Does the generated code really get rid of the conditional branches?
I would hope that it wouild, but it is always good to check. This
should be easy to find in the assembly-language output because of the
calls to rcu_prepare_for_idle() and rcu_dynticks_task_enter().
> + rcu_dynticks_task_enter();
> +}
> +
> +/**
> + * rcu_nmi_exit - inform RCU of exit from NMI context
> + */
> +void rcu_nmi_exit(void)
> +{
> + rcu_irq_exit_common(true);
> }
>
> /**
> @@ -824,14 +839,8 @@ void rcu_nmi_exit(void)
> */
> void rcu_irq_exit(void)
> {
> - struct rcu_dynticks *rdtp = this_cpu_ptr(&rcu_dynticks);
> -
> lockdep_assert_irqs_disabled();
> - if (rdtp->dynticks_nmi_nesting == 1)
> - rcu_prepare_for_idle();
> - rcu_nmi_exit();
> - if (rdtp->dynticks_nmi_nesting == 0)
> - rcu_dynticks_task_enter();
> + rcu_irq_exit_common(false);
> }
>
> /*
> @@ -853,7 +862,7 @@ void rcu_irq_exit_irqson(void)

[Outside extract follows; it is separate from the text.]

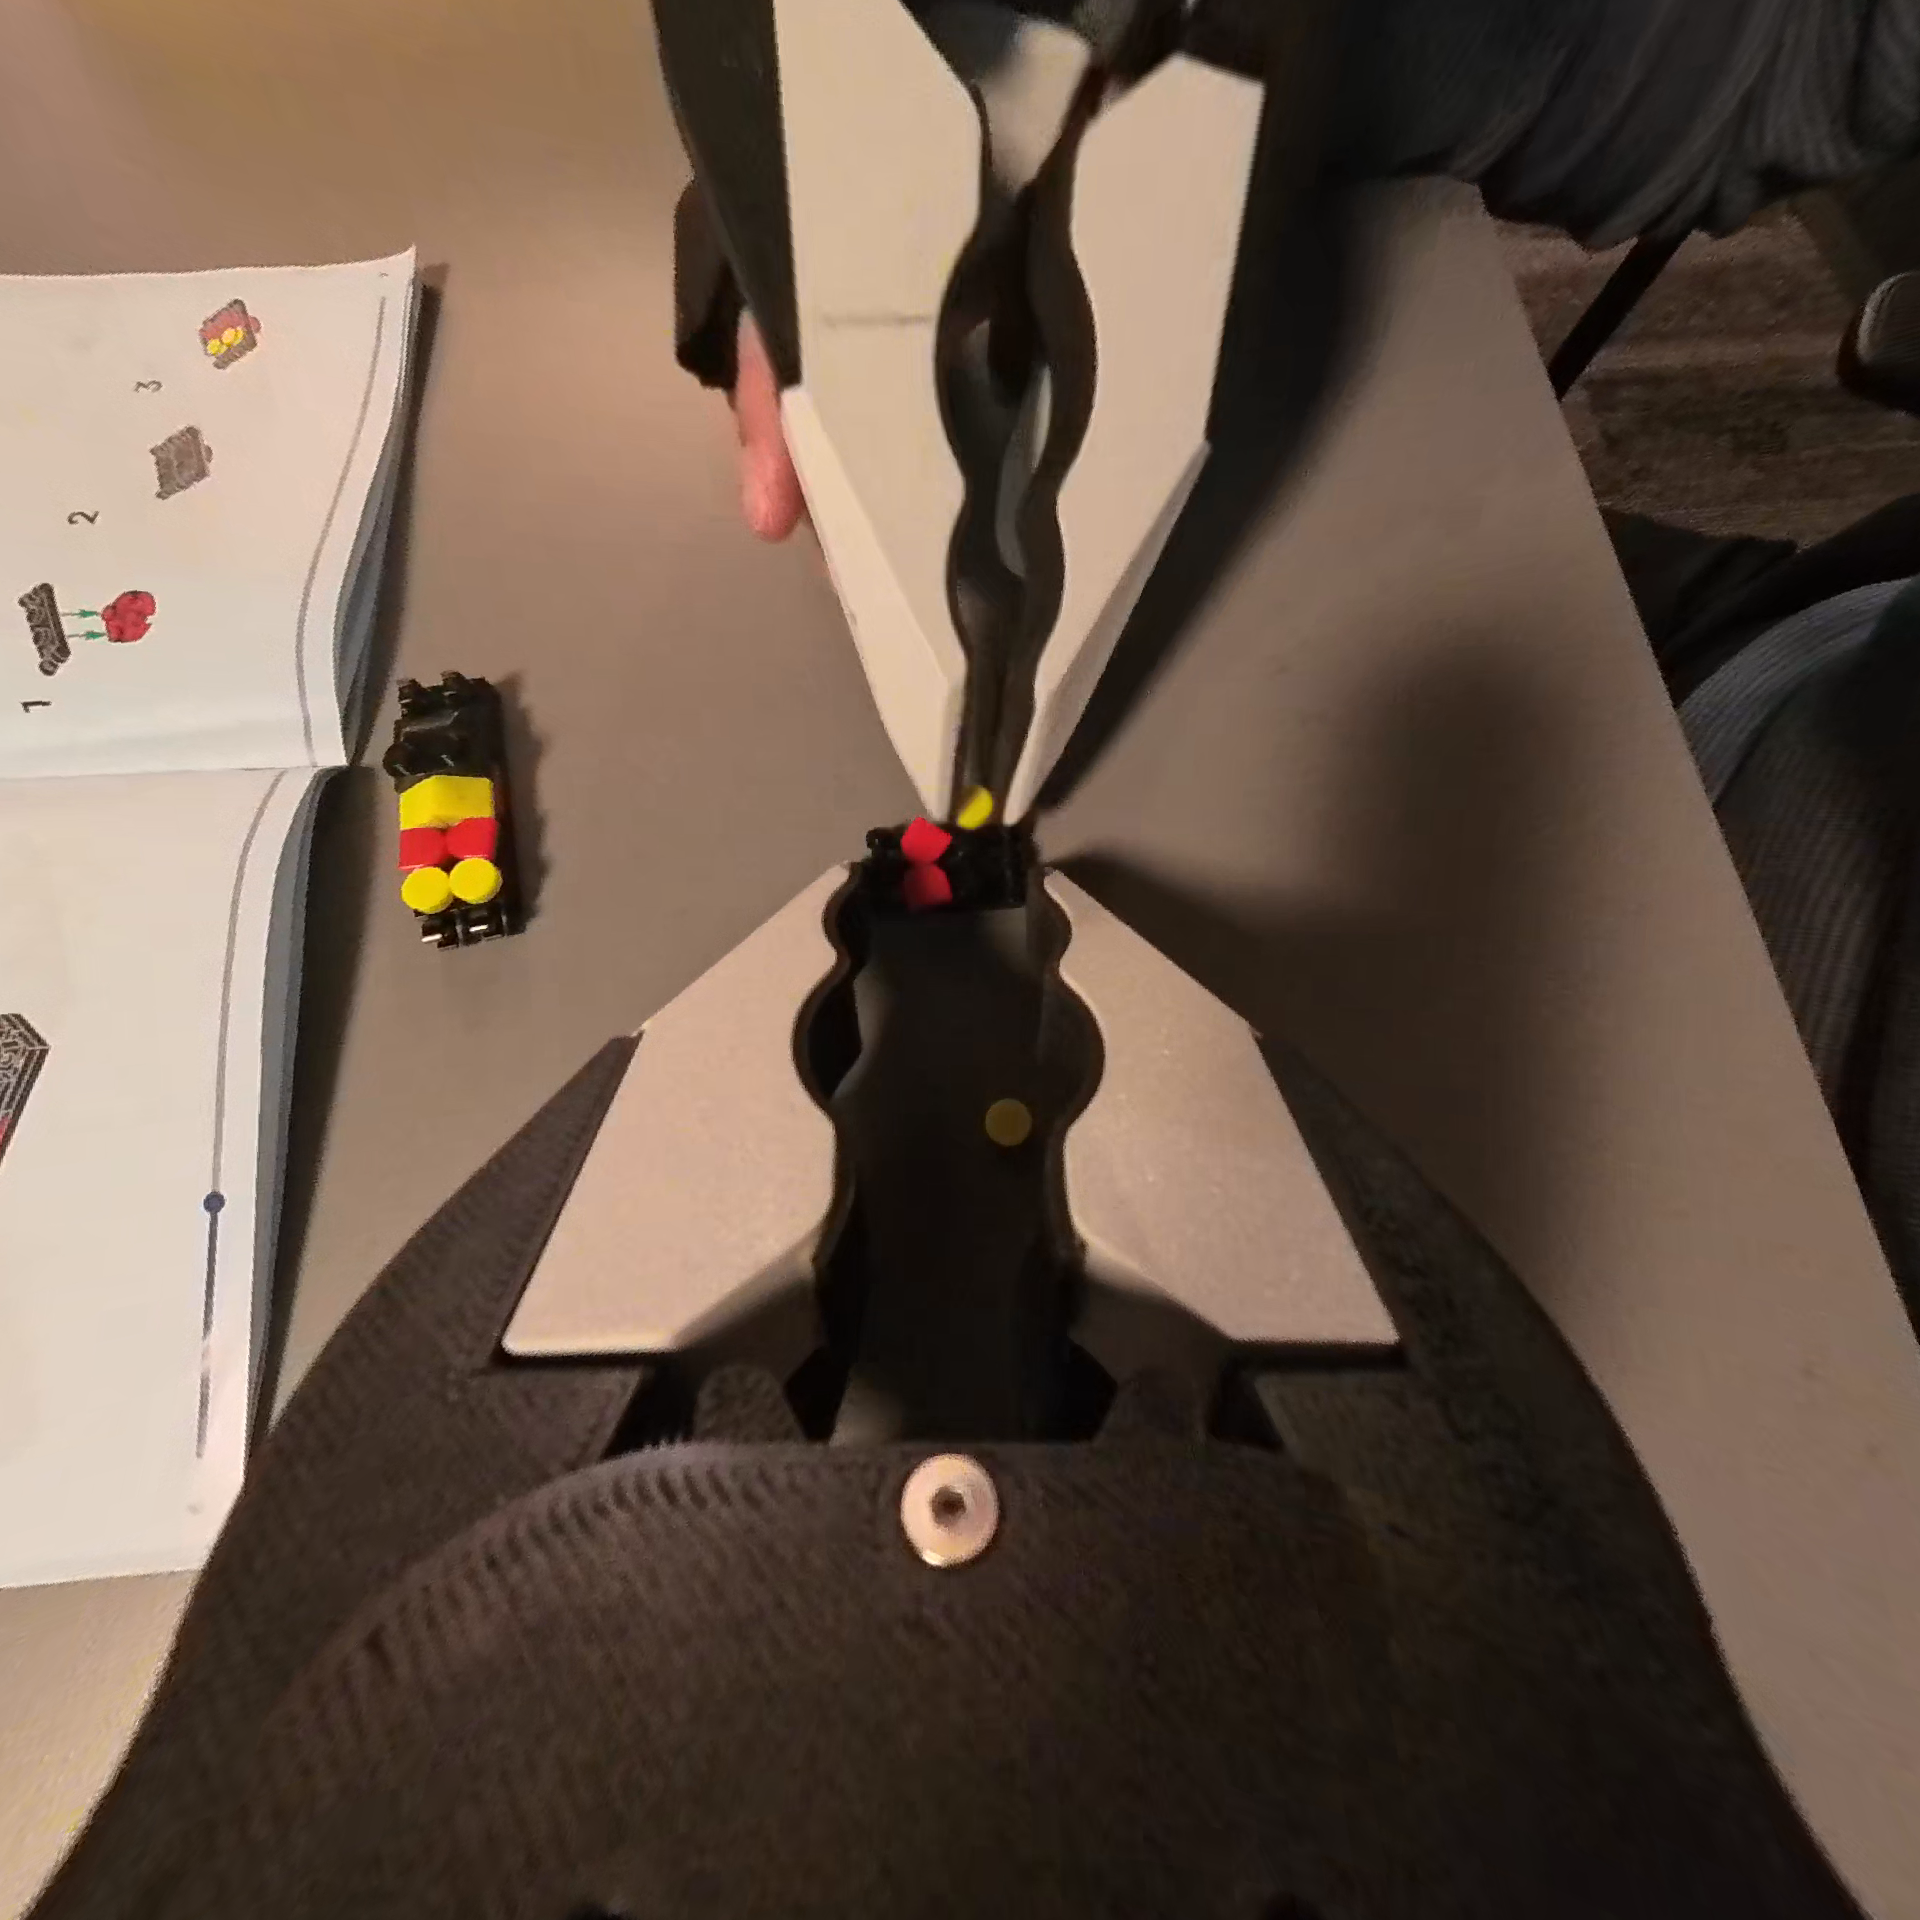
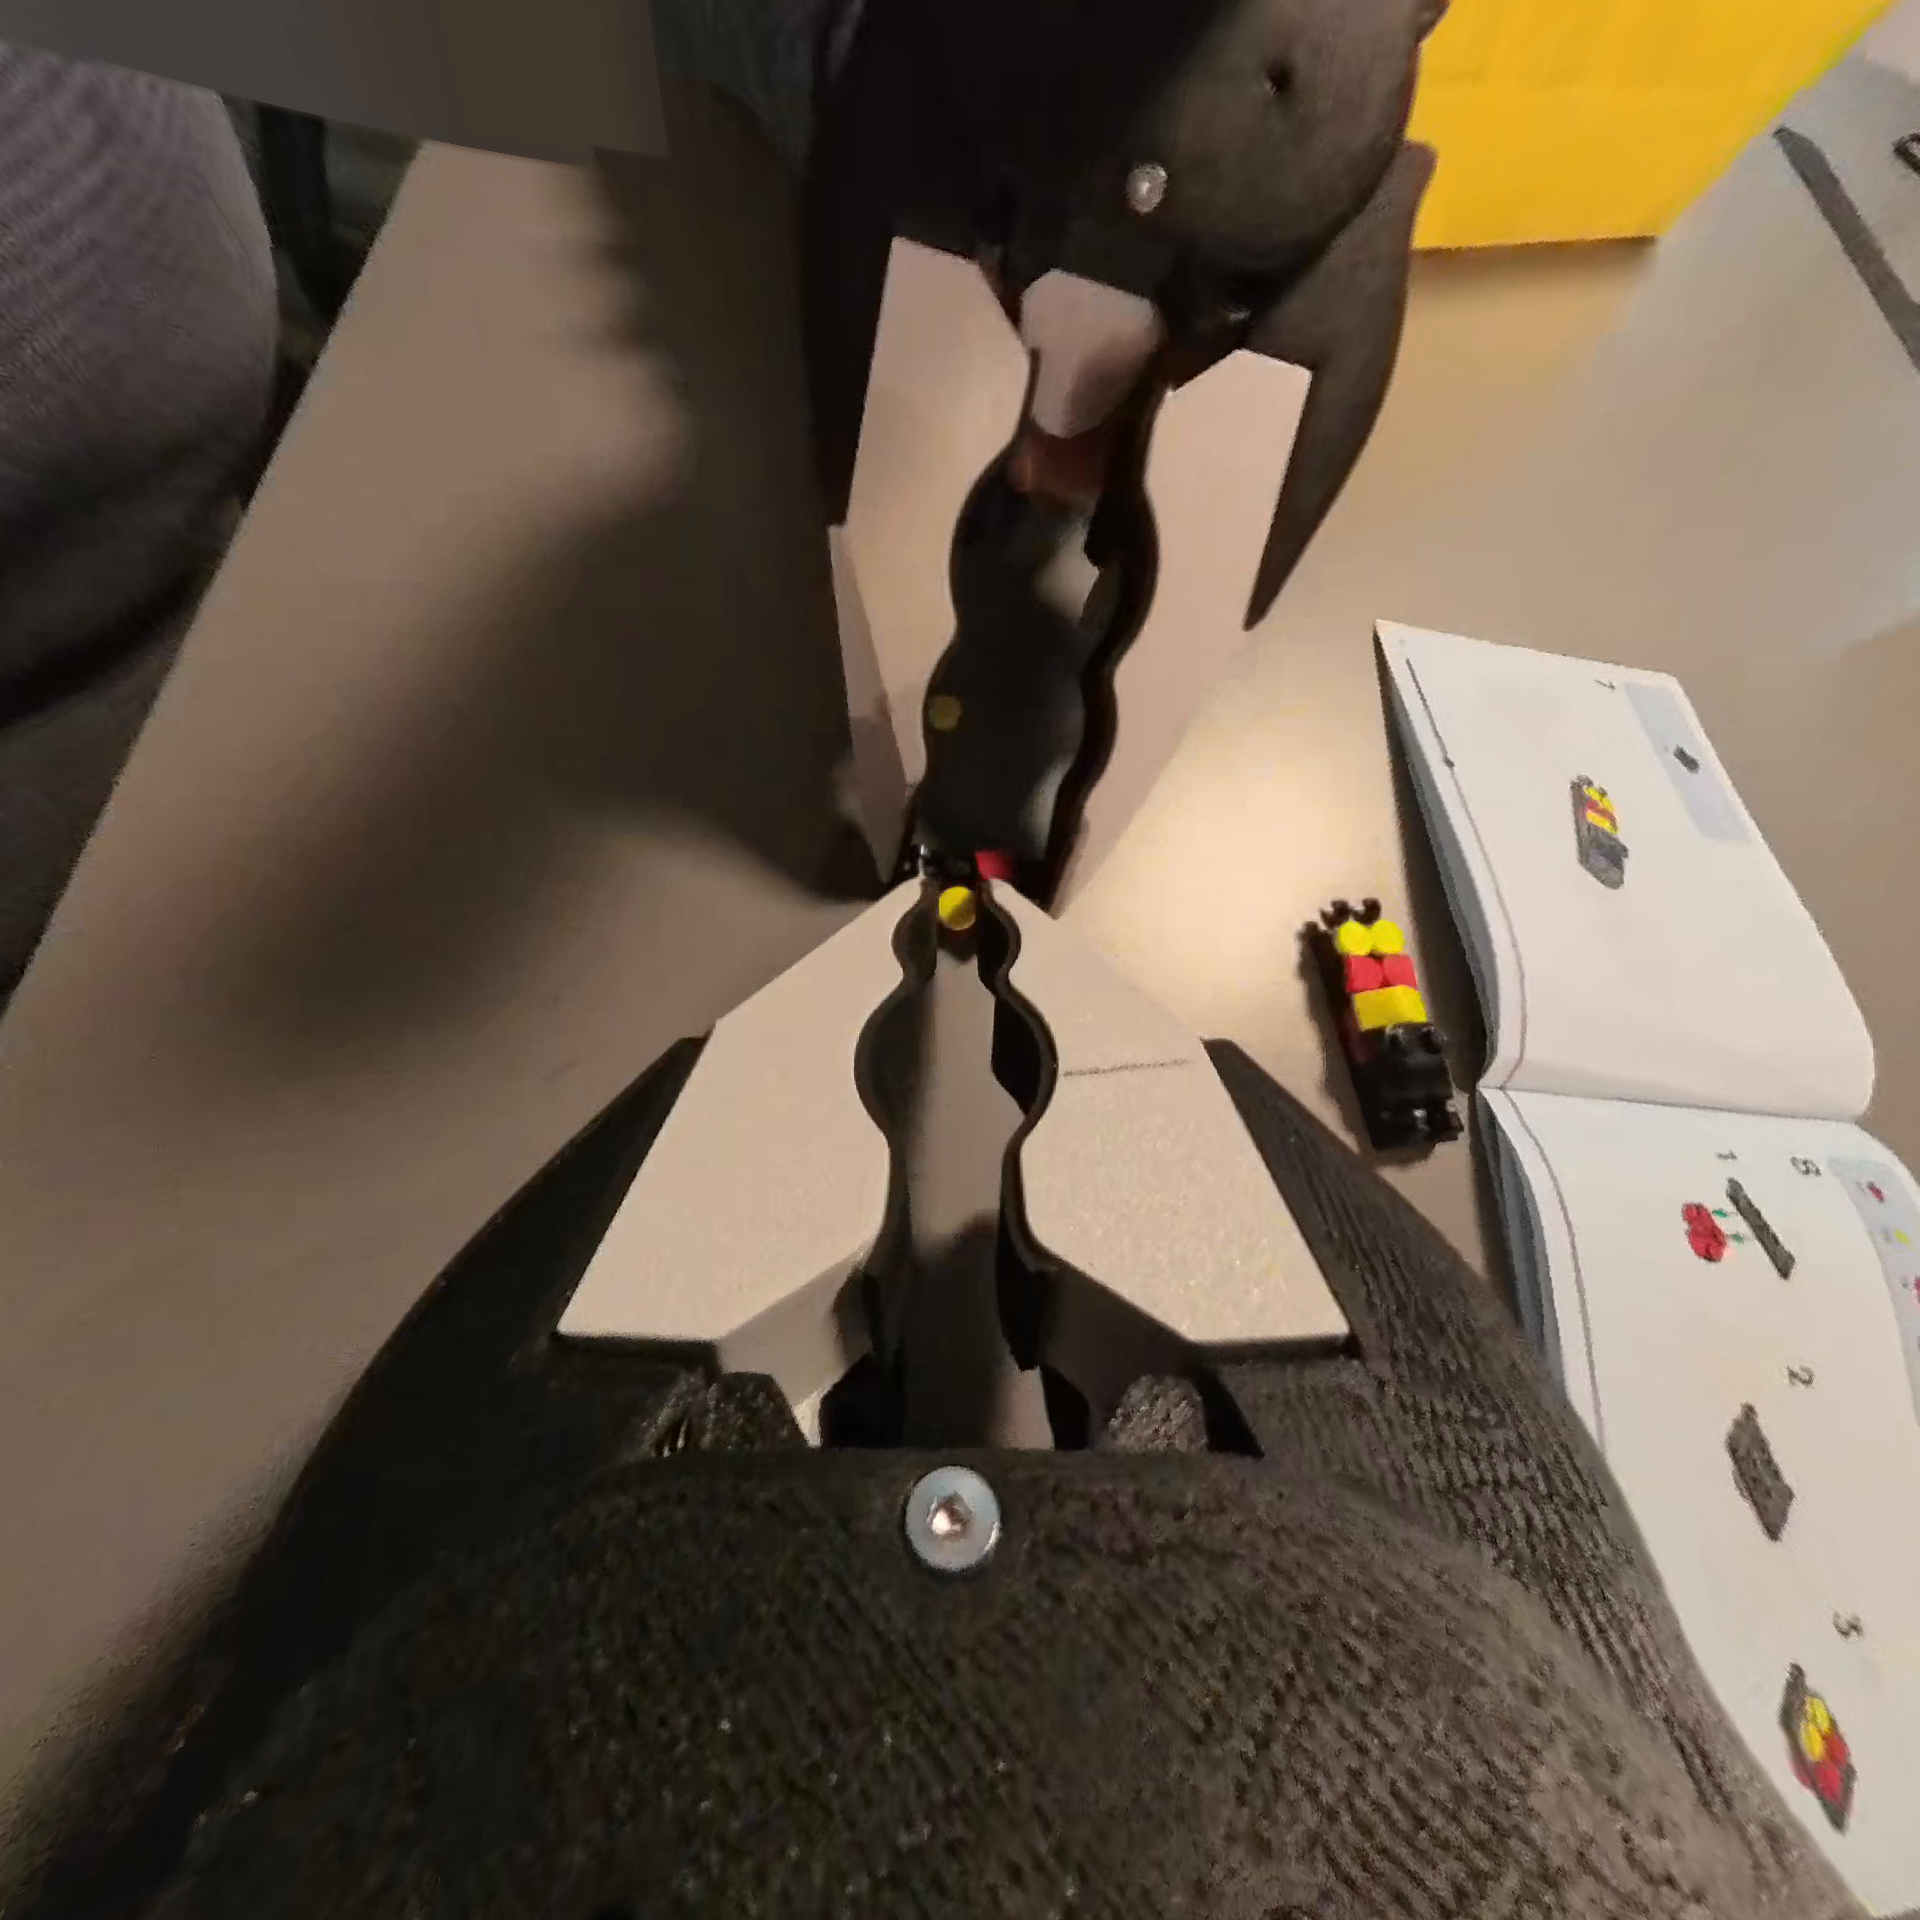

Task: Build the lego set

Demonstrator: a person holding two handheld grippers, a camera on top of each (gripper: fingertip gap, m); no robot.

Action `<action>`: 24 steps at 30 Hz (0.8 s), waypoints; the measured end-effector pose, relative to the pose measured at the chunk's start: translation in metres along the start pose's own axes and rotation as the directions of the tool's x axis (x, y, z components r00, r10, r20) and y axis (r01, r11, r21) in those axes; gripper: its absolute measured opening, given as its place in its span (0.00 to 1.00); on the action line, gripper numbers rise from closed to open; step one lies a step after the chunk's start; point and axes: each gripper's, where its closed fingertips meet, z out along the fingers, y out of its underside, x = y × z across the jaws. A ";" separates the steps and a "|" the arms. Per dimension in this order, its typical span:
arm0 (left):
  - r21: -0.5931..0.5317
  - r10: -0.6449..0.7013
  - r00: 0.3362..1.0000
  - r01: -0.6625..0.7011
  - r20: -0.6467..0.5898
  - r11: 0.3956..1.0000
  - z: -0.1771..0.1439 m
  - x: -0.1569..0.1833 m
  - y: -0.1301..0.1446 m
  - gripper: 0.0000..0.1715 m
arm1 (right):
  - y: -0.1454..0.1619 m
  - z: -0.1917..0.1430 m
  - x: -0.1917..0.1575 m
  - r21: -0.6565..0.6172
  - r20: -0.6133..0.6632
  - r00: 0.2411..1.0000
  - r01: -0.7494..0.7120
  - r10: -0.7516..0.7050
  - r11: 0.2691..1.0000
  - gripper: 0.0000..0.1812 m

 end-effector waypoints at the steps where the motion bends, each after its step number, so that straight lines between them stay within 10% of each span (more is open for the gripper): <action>1: 0.000 -0.001 1.000 0.001 -0.001 1.000 0.000 0.000 0.000 0.18 | -0.001 0.001 0.000 0.001 -0.008 1.000 0.016 -0.016 1.000 0.02; 24: 0.000 -0.012 1.000 0.012 -0.009 1.000 0.000 0.000 0.000 0.18 | 0.001 0.006 0.002 -0.028 -0.049 0.996 0.073 -0.075 0.997 0.03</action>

> * Exit an RCU extended quiescent state, which can be either the
> * idle loop or adaptive-tickless usermode execution.
> *
> - * We crowbar the ->dynticks_nmi_nesting field to DYNTICK_IRQ_NONIDLE to
> + * We crowbar the ->dynticks_irq_nesting field to DYNTICK_IRQ_NONIDLE to
> * allow for the possibility of usermode upcalls messing up our count of
> * interrupt nesting level during the busy period that is just now starting.
> */
> @@ -876,7 +885,7 @@ static void rcu_eqs_exit(bool user)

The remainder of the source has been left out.